**EXERCISE**: Scan the records for the word "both". Return each line where it is found.

[Opening EXTRACTED RECORDS section]

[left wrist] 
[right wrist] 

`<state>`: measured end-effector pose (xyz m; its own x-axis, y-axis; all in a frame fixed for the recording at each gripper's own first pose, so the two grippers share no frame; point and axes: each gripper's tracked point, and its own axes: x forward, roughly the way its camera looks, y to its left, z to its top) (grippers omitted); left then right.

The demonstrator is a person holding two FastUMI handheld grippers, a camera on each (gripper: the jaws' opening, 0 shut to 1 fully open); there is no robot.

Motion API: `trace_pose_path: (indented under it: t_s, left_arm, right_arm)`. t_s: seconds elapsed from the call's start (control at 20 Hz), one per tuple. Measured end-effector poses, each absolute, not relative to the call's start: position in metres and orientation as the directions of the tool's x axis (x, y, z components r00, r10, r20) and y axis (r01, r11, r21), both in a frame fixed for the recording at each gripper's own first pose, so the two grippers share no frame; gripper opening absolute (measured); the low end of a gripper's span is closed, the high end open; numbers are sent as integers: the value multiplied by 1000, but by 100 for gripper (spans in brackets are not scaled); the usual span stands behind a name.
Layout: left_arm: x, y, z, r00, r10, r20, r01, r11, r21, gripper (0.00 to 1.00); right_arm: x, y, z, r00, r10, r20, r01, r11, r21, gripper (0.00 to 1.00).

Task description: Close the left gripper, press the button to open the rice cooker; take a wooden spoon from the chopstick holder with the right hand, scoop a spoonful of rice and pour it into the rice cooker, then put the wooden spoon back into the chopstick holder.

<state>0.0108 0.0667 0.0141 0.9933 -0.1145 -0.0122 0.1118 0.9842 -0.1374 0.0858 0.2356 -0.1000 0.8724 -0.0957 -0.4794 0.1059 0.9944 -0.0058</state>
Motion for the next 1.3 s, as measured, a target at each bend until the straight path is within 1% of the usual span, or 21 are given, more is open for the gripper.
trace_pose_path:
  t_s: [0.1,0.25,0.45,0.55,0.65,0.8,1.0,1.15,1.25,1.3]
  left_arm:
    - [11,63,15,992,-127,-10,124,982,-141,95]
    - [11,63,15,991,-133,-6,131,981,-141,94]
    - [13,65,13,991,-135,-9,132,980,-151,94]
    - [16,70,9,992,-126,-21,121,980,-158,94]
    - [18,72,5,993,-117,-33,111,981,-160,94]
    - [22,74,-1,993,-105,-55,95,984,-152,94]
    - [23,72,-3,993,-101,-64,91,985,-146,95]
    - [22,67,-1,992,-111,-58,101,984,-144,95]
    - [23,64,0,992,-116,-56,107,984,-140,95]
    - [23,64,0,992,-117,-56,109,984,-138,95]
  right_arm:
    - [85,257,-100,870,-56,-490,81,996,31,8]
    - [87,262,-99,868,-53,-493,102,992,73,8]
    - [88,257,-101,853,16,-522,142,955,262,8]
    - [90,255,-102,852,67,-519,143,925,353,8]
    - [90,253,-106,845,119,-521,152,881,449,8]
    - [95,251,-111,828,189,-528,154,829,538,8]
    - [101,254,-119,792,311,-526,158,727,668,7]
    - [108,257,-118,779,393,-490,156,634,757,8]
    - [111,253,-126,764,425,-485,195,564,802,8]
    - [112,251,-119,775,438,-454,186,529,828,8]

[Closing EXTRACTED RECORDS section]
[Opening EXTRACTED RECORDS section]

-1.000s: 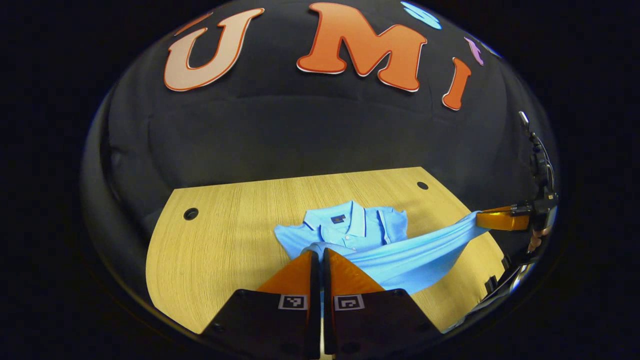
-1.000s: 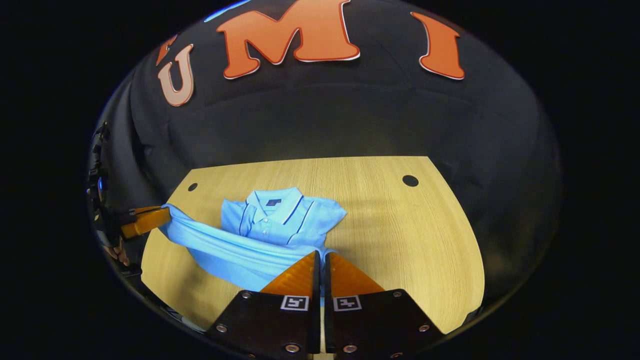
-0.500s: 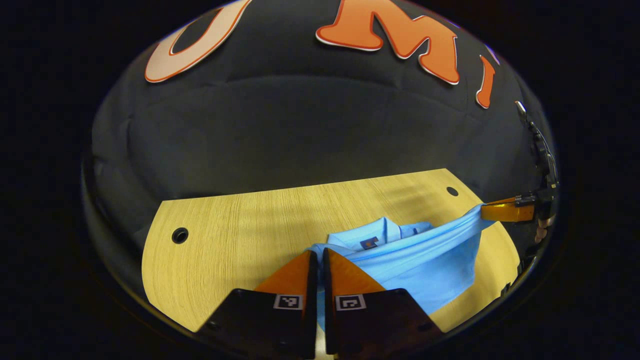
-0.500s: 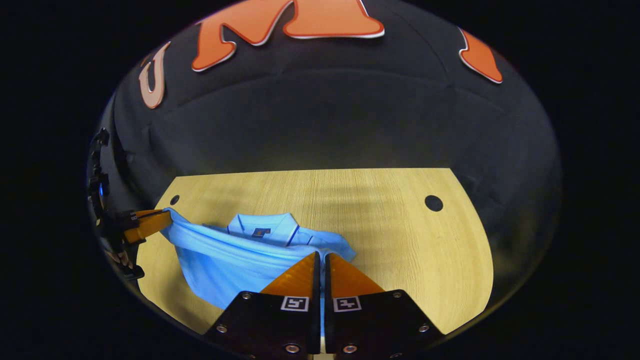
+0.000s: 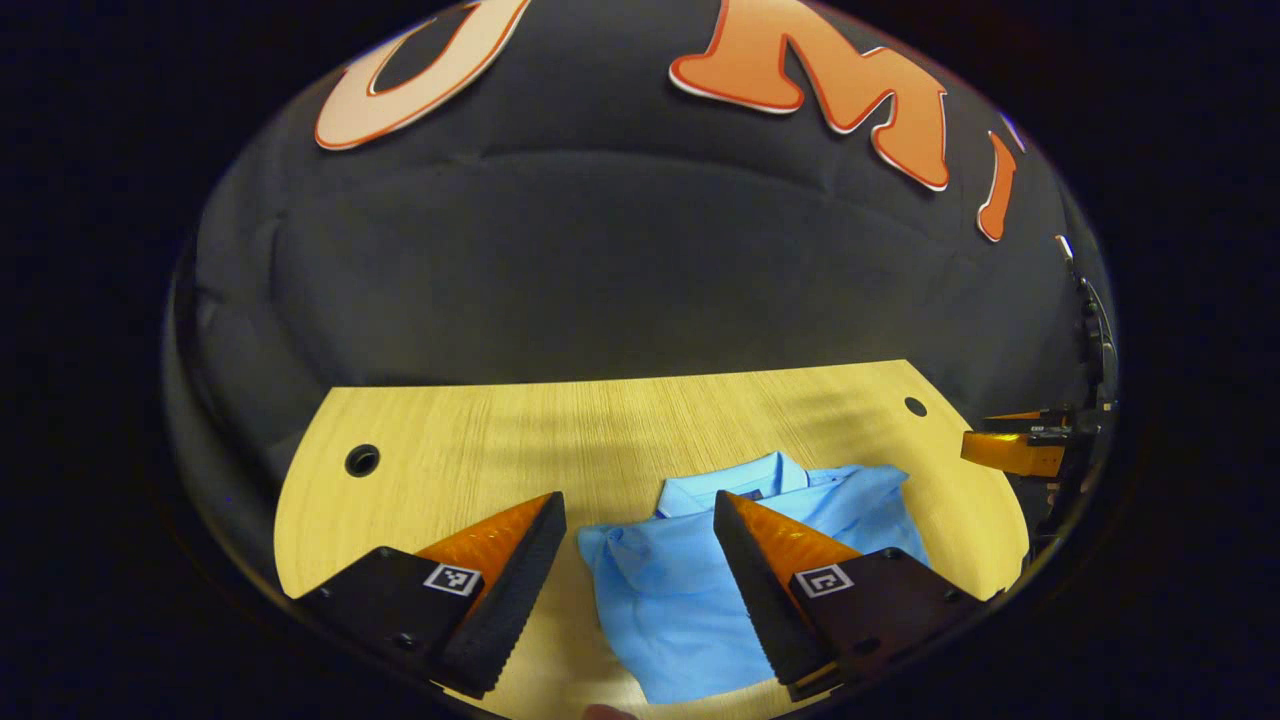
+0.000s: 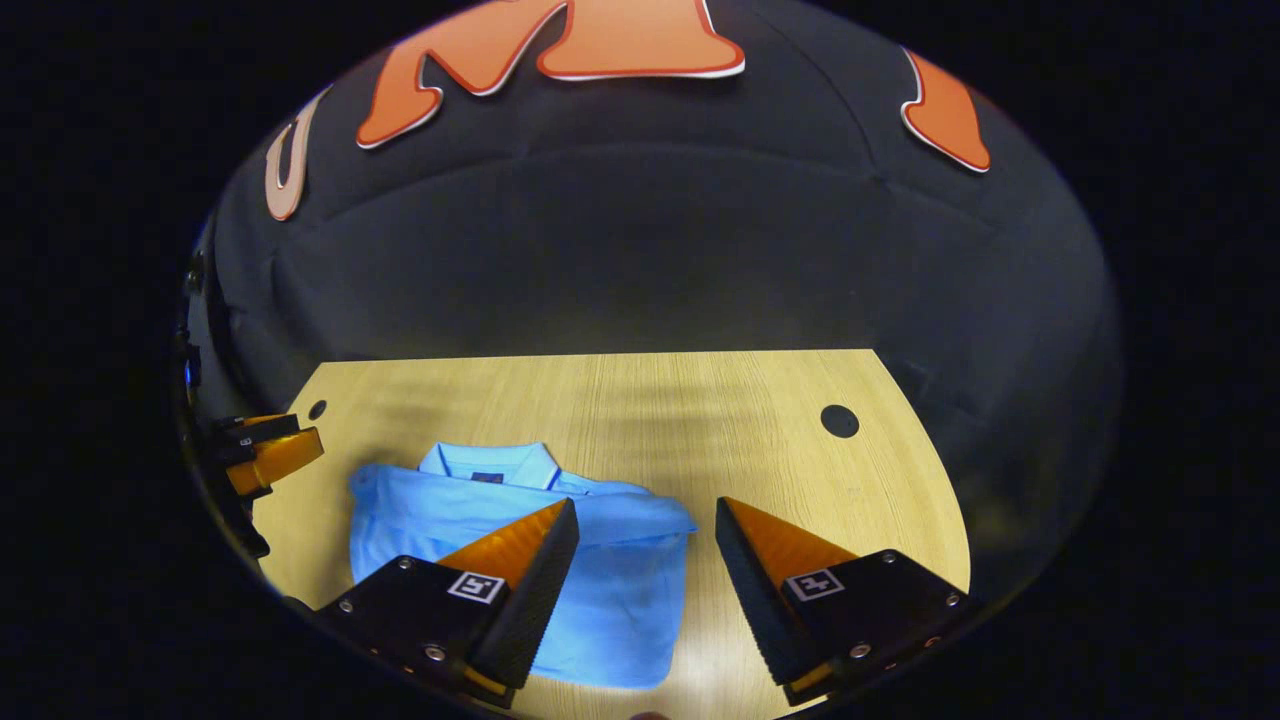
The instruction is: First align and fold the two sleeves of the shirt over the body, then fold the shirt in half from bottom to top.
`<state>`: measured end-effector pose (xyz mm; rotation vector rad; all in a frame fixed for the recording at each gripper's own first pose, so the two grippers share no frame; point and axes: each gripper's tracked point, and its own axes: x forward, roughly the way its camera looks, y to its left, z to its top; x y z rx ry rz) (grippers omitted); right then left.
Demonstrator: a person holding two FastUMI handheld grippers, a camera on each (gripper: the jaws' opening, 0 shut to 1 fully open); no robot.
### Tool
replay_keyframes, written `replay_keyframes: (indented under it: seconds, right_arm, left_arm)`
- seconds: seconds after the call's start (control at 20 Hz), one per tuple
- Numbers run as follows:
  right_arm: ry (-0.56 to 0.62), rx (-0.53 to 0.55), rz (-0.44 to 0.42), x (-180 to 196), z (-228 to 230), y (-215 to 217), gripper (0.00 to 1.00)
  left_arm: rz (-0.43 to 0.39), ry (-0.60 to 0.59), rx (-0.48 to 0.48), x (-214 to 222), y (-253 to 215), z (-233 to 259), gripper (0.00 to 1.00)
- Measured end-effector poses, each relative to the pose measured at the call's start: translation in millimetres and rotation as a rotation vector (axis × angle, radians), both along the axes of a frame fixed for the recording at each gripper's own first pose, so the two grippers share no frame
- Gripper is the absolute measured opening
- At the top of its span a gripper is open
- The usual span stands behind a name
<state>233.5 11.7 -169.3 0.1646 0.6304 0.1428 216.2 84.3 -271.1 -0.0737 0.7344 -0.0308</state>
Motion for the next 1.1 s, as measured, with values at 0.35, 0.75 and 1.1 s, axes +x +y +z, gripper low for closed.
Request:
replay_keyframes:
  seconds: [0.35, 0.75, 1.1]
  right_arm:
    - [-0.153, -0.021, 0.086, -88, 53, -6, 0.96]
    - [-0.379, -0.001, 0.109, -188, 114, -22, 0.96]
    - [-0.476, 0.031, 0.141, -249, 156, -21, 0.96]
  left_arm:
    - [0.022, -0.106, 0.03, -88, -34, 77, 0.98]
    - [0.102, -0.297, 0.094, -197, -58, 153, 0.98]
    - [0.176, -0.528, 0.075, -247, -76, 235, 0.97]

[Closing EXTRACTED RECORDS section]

**ANSWER SECTION**:
Motion API: `trace_pose_path: (indented under it: t_s, left_arm, right_arm)`. t_s: seconds elapsed from the call's start (control at 20 Hz), one per tuple. Measured end-effector poses, each absolute, not relative to the call's start: position in metres and orientation as the directions of the tool's x axis (x, y, z components r00, r10, r20) and y axis (r01, r11, r21), both in a frame fixed for the recording at each gripper's own first pose, so the two grippers share no frame; gripper opening absolute (measured); the low end of a gripper's span is closed, the high end open; numbers are sent as integers: the value multiplied by 1000, but by 100 for gripper (spans in brackets are not scaled); the usual span stands behind a name.
- Measured end-effector poses, each relative to the pose measured at the call's start: translation in millimetres and rotation as a rotation vector (axis × angle, radians), both along the axes of a frame fixed for the recording at each gripper's own first pose, so the two grippers share no frame

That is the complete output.